What is expected: Please copy out all the data. Every detail stays the same.

─── Data provided

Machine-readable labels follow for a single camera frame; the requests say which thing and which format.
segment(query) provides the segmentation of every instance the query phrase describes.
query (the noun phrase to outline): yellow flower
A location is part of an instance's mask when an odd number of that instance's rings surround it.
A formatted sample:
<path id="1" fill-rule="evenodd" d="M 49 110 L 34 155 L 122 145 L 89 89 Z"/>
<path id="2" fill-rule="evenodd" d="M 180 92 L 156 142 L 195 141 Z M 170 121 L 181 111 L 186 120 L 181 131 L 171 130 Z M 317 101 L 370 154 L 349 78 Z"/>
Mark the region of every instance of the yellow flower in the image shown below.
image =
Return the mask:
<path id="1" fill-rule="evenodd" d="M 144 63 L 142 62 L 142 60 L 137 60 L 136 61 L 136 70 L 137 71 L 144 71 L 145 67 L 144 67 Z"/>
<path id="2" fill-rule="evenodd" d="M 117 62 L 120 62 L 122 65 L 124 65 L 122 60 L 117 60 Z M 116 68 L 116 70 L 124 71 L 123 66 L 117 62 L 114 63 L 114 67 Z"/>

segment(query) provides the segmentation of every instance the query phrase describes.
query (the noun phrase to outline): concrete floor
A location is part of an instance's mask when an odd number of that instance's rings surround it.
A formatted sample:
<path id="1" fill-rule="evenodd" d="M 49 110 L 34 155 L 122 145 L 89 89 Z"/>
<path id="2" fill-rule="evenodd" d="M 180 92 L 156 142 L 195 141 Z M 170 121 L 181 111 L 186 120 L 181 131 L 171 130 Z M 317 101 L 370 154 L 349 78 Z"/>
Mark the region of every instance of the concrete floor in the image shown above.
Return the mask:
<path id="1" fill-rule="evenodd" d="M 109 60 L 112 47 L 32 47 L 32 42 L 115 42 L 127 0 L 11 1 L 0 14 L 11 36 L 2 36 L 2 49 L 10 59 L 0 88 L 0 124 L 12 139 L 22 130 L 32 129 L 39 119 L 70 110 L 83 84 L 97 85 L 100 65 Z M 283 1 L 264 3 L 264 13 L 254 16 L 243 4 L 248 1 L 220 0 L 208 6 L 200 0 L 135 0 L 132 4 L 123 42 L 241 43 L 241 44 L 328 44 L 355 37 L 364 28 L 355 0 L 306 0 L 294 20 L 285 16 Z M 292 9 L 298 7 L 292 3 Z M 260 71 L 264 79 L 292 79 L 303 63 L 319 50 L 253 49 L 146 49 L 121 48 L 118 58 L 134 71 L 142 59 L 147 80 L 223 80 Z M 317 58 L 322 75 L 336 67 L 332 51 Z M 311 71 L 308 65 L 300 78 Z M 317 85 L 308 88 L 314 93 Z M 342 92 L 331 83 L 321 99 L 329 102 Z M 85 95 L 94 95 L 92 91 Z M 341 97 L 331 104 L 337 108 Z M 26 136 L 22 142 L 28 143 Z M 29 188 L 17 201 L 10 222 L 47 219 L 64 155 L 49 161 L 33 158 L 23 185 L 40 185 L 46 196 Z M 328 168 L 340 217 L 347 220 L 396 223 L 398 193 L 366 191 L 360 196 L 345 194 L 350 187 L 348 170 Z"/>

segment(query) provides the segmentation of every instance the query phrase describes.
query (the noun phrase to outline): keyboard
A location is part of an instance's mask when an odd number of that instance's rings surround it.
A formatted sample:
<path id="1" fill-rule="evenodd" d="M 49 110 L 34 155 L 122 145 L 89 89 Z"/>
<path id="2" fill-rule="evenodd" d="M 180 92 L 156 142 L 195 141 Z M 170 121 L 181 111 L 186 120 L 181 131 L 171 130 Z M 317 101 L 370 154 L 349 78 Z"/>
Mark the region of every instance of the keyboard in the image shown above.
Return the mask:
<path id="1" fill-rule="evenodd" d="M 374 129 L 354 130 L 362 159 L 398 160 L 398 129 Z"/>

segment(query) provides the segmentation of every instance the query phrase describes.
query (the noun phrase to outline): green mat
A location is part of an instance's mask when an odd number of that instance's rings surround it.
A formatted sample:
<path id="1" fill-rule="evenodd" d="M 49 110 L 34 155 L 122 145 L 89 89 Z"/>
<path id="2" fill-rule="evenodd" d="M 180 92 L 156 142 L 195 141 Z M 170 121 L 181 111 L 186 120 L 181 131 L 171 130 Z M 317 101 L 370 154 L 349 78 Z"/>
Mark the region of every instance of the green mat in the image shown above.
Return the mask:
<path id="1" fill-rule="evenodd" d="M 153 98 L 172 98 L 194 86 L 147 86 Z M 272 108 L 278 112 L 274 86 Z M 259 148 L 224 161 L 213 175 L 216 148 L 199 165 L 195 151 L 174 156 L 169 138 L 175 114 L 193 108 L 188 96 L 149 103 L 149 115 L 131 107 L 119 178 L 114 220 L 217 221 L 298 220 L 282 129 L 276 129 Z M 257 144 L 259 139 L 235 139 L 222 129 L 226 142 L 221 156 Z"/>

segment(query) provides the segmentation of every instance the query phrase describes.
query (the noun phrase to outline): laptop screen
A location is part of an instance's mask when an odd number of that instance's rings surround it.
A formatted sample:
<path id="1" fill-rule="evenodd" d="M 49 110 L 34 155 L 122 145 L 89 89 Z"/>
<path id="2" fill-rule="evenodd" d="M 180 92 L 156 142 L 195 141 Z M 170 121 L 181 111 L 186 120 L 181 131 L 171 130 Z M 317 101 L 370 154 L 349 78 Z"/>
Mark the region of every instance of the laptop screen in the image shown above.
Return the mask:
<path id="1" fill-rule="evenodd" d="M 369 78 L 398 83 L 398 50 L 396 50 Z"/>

──────

Answer box:
Machine-readable labels follow for a single camera frame; the requests say which thing and which format.
segment(query) provides the segmentation of every instance the query phrase describes.
query (the noun phrase to outline): yellow flower
A location is part of an instance's mask when an odd number of that instance's rings surround it.
A formatted sample:
<path id="1" fill-rule="evenodd" d="M 49 110 L 34 155 L 122 145 L 89 89 Z"/>
<path id="2" fill-rule="evenodd" d="M 180 92 L 156 142 L 195 141 Z M 170 121 L 181 111 L 186 120 L 181 131 L 171 130 Z M 317 101 L 370 154 L 349 78 Z"/>
Mark the region of every instance of the yellow flower in the image shown below.
image =
Return the mask:
<path id="1" fill-rule="evenodd" d="M 144 63 L 142 62 L 142 60 L 137 60 L 136 61 L 136 70 L 137 71 L 144 71 L 145 67 L 144 67 Z"/>
<path id="2" fill-rule="evenodd" d="M 117 62 L 120 62 L 122 65 L 124 65 L 122 60 L 117 60 Z M 116 68 L 116 70 L 124 71 L 123 66 L 117 62 L 114 63 L 114 67 Z"/>

segment(query) provides the segmentation of every instance the query phrase describes.
query (the noun phrase to outline): concrete floor
A location is part of an instance's mask when an odd number of that instance's rings surround it.
A formatted sample:
<path id="1" fill-rule="evenodd" d="M 49 110 L 34 155 L 122 145 L 89 89 Z"/>
<path id="2" fill-rule="evenodd" d="M 180 92 L 156 142 L 195 141 Z M 170 121 L 181 111 L 186 120 L 181 131 L 171 130 Z M 317 101 L 370 154 L 349 78 Z"/>
Mark the region of every instance of the concrete floor in the image shown above.
Return the mask:
<path id="1" fill-rule="evenodd" d="M 109 60 L 112 47 L 32 47 L 32 42 L 115 42 L 127 0 L 11 1 L 0 14 L 11 36 L 2 36 L 2 49 L 10 59 L 0 88 L 0 124 L 12 139 L 22 130 L 32 129 L 39 119 L 70 110 L 83 84 L 97 85 L 100 65 Z M 283 1 L 264 3 L 264 13 L 254 16 L 243 4 L 248 1 L 220 0 L 208 6 L 200 0 L 135 0 L 132 4 L 123 42 L 241 43 L 241 44 L 328 44 L 355 37 L 364 28 L 355 0 L 306 0 L 294 20 L 285 16 Z M 292 9 L 298 7 L 292 3 Z M 260 71 L 264 79 L 292 79 L 303 63 L 319 50 L 253 49 L 146 49 L 121 48 L 118 58 L 134 71 L 142 59 L 147 80 L 223 80 Z M 317 58 L 322 75 L 336 67 L 332 51 Z M 311 71 L 308 65 L 300 78 Z M 317 85 L 308 88 L 314 93 Z M 342 92 L 331 83 L 321 99 L 329 102 Z M 85 95 L 94 95 L 92 91 Z M 341 97 L 331 104 L 337 108 Z M 26 136 L 22 142 L 28 143 Z M 29 188 L 17 201 L 10 222 L 47 219 L 64 155 L 49 161 L 33 158 L 23 185 L 40 185 L 46 196 Z M 328 168 L 340 217 L 347 220 L 396 223 L 398 193 L 366 191 L 360 196 L 345 194 L 350 187 L 348 170 Z"/>

segment(query) provides the segmentation of every instance the query phrase describes.
query (the noun phrase to outline): keyboard
A location is part of an instance's mask when an odd number of that instance's rings surround it.
A formatted sample:
<path id="1" fill-rule="evenodd" d="M 49 110 L 34 155 L 122 145 L 89 89 Z"/>
<path id="2" fill-rule="evenodd" d="M 180 92 L 156 142 L 195 141 Z M 170 121 L 181 111 L 186 120 L 181 131 L 171 130 Z M 317 101 L 370 154 L 349 78 Z"/>
Mark the region of every instance of the keyboard in the image shown above.
Return the mask:
<path id="1" fill-rule="evenodd" d="M 374 129 L 354 130 L 362 159 L 398 160 L 398 129 Z"/>

segment(query) provides the segmentation of every instance the query phrase describes.
query (the noun phrase to outline): green mat
A location is part of an instance's mask when an odd number of that instance's rings surround it.
A formatted sample:
<path id="1" fill-rule="evenodd" d="M 49 110 L 34 155 L 122 145 L 89 89 Z"/>
<path id="2" fill-rule="evenodd" d="M 180 92 L 156 142 L 195 141 Z M 170 121 L 181 111 L 186 120 L 181 131 L 171 130 Z M 317 101 L 370 154 L 349 78 Z"/>
Mark the region of every instance of the green mat in the image shown above.
Return the mask:
<path id="1" fill-rule="evenodd" d="M 153 98 L 172 98 L 194 86 L 147 86 Z M 272 108 L 278 112 L 274 86 Z M 259 148 L 224 161 L 213 175 L 216 148 L 199 165 L 195 151 L 174 156 L 169 138 L 175 114 L 193 108 L 188 96 L 149 103 L 149 115 L 131 107 L 119 178 L 114 220 L 217 221 L 298 220 L 282 129 L 276 129 Z M 257 144 L 259 139 L 235 139 L 222 129 L 226 142 L 221 156 Z"/>

segment(query) provides the segmentation of every instance the query phrase describes.
query (the noun phrase to outline): laptop screen
A location is part of an instance's mask when an odd number of that instance's rings surround it.
A formatted sample:
<path id="1" fill-rule="evenodd" d="M 49 110 L 34 155 L 122 145 L 89 89 Z"/>
<path id="2" fill-rule="evenodd" d="M 180 92 L 156 142 L 195 141 Z M 170 121 L 181 111 L 186 120 L 181 131 L 171 130 Z M 317 101 L 370 154 L 349 78 Z"/>
Mark the region of every instance of the laptop screen in the image shown above.
Return the mask:
<path id="1" fill-rule="evenodd" d="M 369 78 L 398 83 L 398 50 L 396 50 Z"/>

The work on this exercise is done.